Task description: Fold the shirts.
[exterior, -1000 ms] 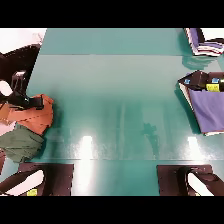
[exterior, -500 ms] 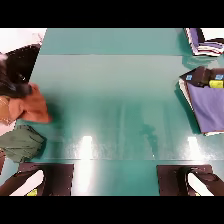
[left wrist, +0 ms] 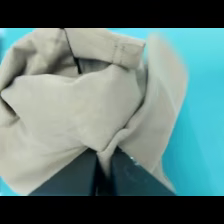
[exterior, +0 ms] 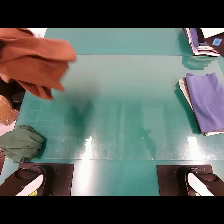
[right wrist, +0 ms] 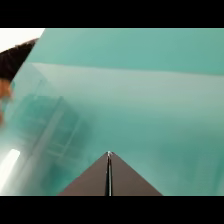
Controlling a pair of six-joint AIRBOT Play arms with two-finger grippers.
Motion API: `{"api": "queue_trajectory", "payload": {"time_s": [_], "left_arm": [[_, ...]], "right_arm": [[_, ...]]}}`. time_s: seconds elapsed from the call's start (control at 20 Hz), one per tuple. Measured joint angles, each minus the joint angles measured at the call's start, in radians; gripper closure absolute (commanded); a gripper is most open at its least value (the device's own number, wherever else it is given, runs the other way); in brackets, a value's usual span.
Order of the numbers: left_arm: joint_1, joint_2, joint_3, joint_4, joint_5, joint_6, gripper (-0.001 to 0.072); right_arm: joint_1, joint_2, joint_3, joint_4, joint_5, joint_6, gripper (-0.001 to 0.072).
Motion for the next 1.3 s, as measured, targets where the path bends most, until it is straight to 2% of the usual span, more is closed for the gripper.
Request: {"api": "queue_trajectory", "payload": {"time_s": [0.15,0.25,0.4,0.5,0.75,1.0,1.3], "left_arm": [[-0.179,-0.106,0.021,-0.003,-0.058,0.002,0.0675],[-0.283,-0.203,0.027,-0.015,-0.068,0.008,0.0108],[-0.378,-0.34,0.031,-0.071,-0.013,0.018,0.0103],[-0.381,-0.389,0.033,-0.074,0.007,0.021,0.0104],[-0.19,-0.41,-0.007,-0.072,-0.047,0.022,0.0104],[0.032,-0.349,-0.313,-0.222,-0.011,0.029,0.0103],[0.098,-0.324,-0.724,-0.44,0.126,0.082,0.0103]], "right_arm": [[0.0,0.0,0.019,-0.001,0.0,0.0,0.0697],[0.0,0.0,0.024,-0.001,0.008,0.0,0.0696],[0.0,0.0,0.028,-0.001,0.03,0.0,0.0697],[0.0,0.0,0.029,-0.002,0.046,0.0,0.0697],[0.0,0.0,0.031,-0.001,0.068,0.0,0.0697],[0.0,0.0,0.031,-0.002,0.074,0.0,0.0697],[0.0,-0.018,0.029,-0.001,0.079,0.0,0.0697]]}}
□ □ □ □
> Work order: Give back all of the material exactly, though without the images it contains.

> Solution for this problem:
Task description: Fold the shirts.
[exterior, -1000 ms] 
[exterior, -500 ms] 
[left wrist, +0 ms] 
[exterior, +0 ms] 
[right wrist, +0 ms] 
Controlling a pair of six-joint AIRBOT Play arms with two-finger grippers.
Motion API: `{"api": "queue_trajectory", "payload": {"time_s": [_], "left_arm": [[_, ...]], "right_arm": [[_, ...]]}}`. time_s: seconds elapsed from the call's start (control at 20 Hz), one per tuple. Measured joint angles, each minus the joint angles measured at the call's start, in radians; gripper closure absolute (commanded); a gripper is most open at its least value (the device's own number, wherever else it is given, runs the other way); in brackets, a value's usual span.
Order of the numbers: left_arm: joint_1, joint_2, joint_3, joint_4, joint_5, joint_6, gripper (-0.001 to 0.072); right_arm: joint_1, joint_2, joint_3, joint_4, joint_5, joint_6, gripper (-0.001 to 0.072).
Motion for the next 1.3 s, as measured, targets where the path bends most, until it is straight to 2% of the usual span, more is closed for the gripper.
Request: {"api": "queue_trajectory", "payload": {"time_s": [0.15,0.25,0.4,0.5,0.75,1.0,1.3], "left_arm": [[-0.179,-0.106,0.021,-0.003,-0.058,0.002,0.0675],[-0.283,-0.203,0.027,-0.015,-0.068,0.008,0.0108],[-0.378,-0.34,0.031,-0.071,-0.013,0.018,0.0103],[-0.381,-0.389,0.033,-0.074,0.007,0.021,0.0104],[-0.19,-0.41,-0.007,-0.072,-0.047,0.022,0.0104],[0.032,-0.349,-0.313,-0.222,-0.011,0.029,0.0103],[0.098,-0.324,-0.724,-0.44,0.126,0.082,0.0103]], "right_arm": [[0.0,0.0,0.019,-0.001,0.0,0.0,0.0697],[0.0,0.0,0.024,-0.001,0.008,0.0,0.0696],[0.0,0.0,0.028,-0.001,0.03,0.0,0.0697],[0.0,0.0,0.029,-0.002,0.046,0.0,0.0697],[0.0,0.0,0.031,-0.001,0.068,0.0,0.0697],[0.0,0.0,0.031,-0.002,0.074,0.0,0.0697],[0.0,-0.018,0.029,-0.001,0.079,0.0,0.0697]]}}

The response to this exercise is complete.